Return, unaltered, every line from the beginning of the material below up to and including the one with "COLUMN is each".

>>

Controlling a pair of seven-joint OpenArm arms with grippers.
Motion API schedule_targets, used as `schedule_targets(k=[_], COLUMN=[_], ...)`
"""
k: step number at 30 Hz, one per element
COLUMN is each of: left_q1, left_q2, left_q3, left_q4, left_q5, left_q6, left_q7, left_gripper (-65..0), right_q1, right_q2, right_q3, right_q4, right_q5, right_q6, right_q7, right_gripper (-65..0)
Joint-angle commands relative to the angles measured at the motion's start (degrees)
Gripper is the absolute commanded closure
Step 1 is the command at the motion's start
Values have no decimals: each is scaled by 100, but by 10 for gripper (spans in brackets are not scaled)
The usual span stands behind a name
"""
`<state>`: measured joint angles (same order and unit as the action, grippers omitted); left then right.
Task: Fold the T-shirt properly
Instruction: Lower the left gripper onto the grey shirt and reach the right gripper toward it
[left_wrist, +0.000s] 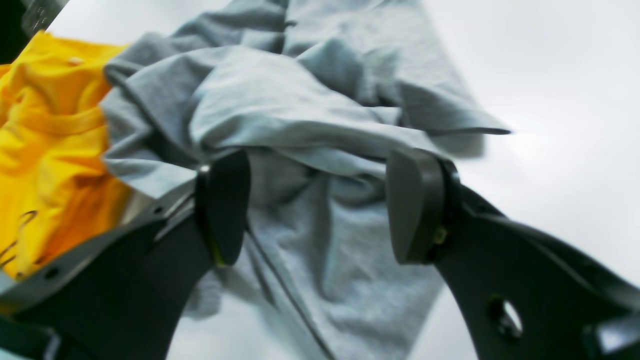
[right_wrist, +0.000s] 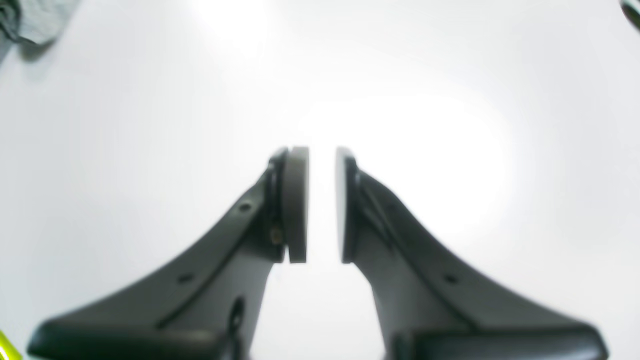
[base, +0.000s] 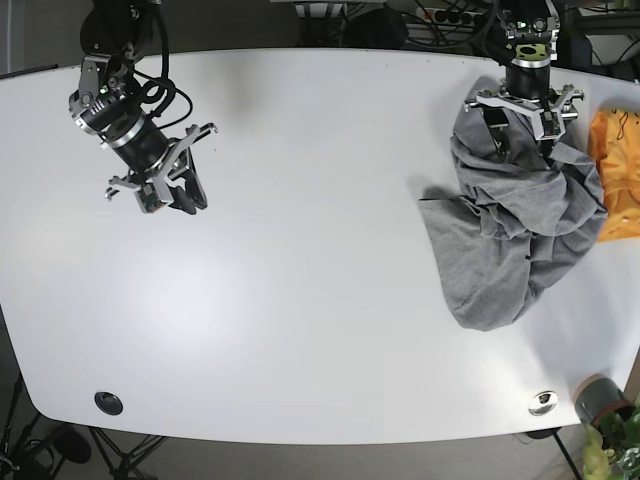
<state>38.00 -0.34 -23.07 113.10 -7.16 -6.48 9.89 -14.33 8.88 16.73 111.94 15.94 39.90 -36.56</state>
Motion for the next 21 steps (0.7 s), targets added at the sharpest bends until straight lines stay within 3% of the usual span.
schedule_targets(k=[1,7,16,21], left_q1=[-59,-77,-77,-77], left_q2=[-23,-50,-50,-50], left_q3=[-124,-256,-528,-625], left_q4=[97,97,97,97], left_q5=[-27,-27,-27,-27], left_q6=[2,2,2,-7], left_q7=[-141,-106,-106,-106], left_gripper=[-396,-396,-396,-396], right_q1=[250,927,1868,2378], right_q2=[48,13,-110,-374], right_q3=[-262,-992,-2407,-2961], right_q4=[-42,-376,-1326,-1932], right_q5=[89,115,124,98], right_q6=[10,10,10,10], right_q7=[-103,-595,-639,-639], right_gripper=[-106,-285,-282,-365])
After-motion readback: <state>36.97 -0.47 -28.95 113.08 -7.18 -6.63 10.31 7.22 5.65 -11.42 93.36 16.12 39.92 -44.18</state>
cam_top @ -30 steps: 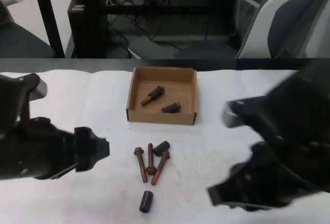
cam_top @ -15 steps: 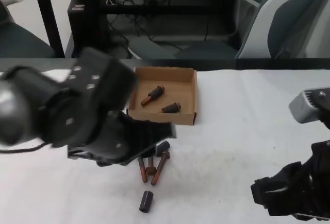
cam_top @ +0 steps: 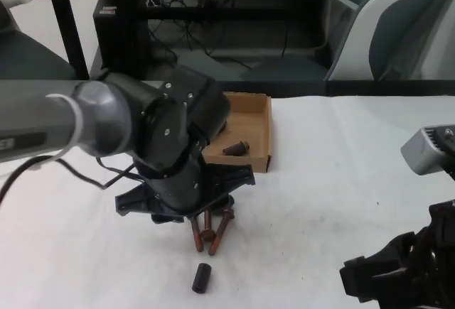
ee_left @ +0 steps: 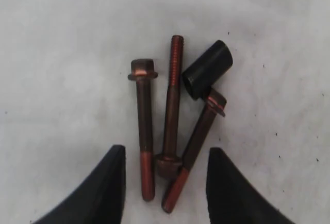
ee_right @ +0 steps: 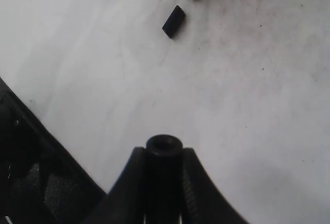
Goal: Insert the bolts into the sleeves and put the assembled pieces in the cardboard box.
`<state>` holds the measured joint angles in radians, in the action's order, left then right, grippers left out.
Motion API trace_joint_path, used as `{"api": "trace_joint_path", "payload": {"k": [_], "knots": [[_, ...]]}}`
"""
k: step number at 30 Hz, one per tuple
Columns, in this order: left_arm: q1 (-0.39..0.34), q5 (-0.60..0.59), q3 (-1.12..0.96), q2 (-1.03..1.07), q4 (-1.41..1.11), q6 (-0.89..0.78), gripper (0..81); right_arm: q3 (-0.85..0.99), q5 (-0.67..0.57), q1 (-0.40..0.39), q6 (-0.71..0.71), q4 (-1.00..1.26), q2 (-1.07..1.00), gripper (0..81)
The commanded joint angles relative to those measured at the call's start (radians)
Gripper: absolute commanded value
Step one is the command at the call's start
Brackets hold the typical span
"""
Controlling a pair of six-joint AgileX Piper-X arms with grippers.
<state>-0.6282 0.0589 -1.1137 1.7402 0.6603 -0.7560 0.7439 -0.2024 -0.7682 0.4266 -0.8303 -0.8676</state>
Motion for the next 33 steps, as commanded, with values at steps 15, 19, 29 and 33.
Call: {"api": "trace_joint_path", "payload": {"k": [15, 19, 29, 33], "knots": [[0.061, 0.023, -0.020, 0.087, -0.003, -0.008, 49.1, 0.003, -0.051, 0.006, -0.029, -0.003, 0.009, 0.4], [0.074, 0.022, -0.020, 0.087, -0.012, -0.008, 49.1, 0.003, -0.051, 0.006, -0.029, -0.003, 0.009, 0.4], [0.071, 0.018, -0.020, 0.089, -0.012, -0.008, 49.1, 0.003, -0.051, 0.006, -0.029, -0.003, 0.009, 0.4], [0.071, 0.015, -0.020, 0.089, -0.012, -0.036, 49.1, 0.003, -0.051, 0.006, -0.029, -0.003, 0.009, 0.4]]}}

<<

### Solved problem
Controlling a pair of seven-joint OpenArm arms with grippers.
Motion API schedule_targets, used as `schedule_targets(k=[_], COLUMN=[_], ...)`
"""
k: step number at 30 Hz, one per element
COLUMN is each of: left_q1, left_q2, left_q3, left_q4, left_q5, left_q6, left_q7, left_gripper (-65..0), right_q1, right_q2, right_q3, right_q4, right_q5, right_q6, right_q7, right_gripper (-65..0)

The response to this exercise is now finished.